I think that we all liked Shimla. It was so different from anything we had experienced. The people were different in every way to those we had met in the rest of India. These were the mountain people, their appearance was different, the smell and freshness of the air was different, it demonstrates the vastness of India that you had such vast differences. They were more stand-offish, we had less encounters with the people of Shimal, they seemed more reserved. I presume this comes from generations of being isolated before the comng of the railway and the British.
Shimla had two of the most vivid experiences of the trip. The first hurt, but was also one of the funniest. The second was deadly.
On our final night we went to a restaurant in the main street of Shimla. We were in good spirits, we knew we were on the final leg and we would soon be home. This was our final meal and we wanted to celebrate.
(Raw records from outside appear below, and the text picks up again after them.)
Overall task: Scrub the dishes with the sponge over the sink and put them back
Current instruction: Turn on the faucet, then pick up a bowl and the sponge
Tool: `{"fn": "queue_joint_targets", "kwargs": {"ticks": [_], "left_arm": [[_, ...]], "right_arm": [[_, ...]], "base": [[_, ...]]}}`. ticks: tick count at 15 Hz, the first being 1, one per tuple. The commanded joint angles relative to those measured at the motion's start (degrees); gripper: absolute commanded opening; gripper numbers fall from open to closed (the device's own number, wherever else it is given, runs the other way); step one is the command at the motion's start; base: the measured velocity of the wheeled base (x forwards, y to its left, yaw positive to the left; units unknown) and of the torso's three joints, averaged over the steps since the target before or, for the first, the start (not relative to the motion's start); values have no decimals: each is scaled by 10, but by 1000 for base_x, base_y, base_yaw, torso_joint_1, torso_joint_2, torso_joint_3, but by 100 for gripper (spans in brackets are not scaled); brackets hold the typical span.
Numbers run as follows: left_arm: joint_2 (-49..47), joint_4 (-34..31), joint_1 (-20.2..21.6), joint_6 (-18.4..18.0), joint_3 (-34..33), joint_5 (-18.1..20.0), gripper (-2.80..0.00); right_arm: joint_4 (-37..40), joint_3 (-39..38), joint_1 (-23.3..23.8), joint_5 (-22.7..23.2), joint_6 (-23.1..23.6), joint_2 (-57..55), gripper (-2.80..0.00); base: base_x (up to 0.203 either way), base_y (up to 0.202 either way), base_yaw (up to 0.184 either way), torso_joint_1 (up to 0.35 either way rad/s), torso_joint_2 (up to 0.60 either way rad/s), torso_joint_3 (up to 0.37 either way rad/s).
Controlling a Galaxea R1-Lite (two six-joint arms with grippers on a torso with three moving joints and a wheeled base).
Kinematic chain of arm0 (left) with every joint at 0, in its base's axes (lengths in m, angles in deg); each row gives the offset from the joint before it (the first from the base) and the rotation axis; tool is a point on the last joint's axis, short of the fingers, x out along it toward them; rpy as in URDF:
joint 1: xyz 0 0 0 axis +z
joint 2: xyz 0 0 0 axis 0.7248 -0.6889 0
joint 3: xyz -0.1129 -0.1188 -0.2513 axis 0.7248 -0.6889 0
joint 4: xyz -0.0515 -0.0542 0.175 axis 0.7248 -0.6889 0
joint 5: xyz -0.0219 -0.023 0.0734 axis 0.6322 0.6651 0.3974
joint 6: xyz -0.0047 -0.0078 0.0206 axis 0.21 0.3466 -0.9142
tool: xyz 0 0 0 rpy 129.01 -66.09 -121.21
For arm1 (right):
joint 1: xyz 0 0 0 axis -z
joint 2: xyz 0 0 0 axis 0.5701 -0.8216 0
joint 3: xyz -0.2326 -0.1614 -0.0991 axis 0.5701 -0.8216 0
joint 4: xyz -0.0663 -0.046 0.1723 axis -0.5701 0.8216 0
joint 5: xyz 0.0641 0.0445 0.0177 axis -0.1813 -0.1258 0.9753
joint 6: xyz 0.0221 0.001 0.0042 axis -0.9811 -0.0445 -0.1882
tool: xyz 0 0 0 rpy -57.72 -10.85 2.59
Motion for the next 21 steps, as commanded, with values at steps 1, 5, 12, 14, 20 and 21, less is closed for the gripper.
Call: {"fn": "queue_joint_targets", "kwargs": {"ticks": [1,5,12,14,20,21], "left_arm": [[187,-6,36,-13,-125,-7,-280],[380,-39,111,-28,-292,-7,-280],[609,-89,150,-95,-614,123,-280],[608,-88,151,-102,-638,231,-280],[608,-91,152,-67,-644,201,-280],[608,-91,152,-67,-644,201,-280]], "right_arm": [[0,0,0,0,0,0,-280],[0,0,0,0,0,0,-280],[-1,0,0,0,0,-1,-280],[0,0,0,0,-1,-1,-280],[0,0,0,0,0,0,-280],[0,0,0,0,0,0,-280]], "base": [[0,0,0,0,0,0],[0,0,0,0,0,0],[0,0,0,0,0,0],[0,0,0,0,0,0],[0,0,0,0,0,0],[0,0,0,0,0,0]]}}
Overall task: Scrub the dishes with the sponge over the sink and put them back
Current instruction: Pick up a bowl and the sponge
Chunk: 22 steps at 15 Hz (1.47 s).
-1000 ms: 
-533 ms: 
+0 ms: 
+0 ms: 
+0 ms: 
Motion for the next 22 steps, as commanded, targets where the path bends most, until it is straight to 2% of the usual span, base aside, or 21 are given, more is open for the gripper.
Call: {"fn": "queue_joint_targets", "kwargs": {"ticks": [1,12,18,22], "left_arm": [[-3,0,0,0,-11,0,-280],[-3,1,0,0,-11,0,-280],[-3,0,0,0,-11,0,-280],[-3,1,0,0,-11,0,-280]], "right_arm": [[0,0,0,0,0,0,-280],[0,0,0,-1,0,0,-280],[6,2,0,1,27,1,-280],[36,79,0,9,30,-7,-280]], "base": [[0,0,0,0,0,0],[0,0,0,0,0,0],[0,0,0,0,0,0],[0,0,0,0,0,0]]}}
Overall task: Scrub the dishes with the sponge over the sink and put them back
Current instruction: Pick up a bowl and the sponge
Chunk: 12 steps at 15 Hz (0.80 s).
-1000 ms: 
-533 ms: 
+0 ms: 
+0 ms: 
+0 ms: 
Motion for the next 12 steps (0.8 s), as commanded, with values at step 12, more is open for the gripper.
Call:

We chose one of those restaurants on the main street that had a narrow entrance but opened up into quite a large seating area. Opposite us sat two businessmen and that was it apart from the enthusiastic staff.
We ordered drinks and looked through the menu. There was something about this being our penultimate night in India that made us more ambitious about what we ordered. I sat with Clare, one of the students who had kept me sane, and we ordered a meal to share.
It came out with these vegetables (?) that looked like small black runner beans. They were a chillie, but they were intriguing to look at. They had no hint of the power they contained.
What was so fantastic about these chillies was the concealed heat. But they tricked you. I did not know what they were, so timidly I bit into one of them, chewing on half.
No real flavour, no heat. So Clare did the same thing. Then after thirty seconds the heat hit me. A massive wave of heat, the hottest thing I had ever experienced. My mouth burnt.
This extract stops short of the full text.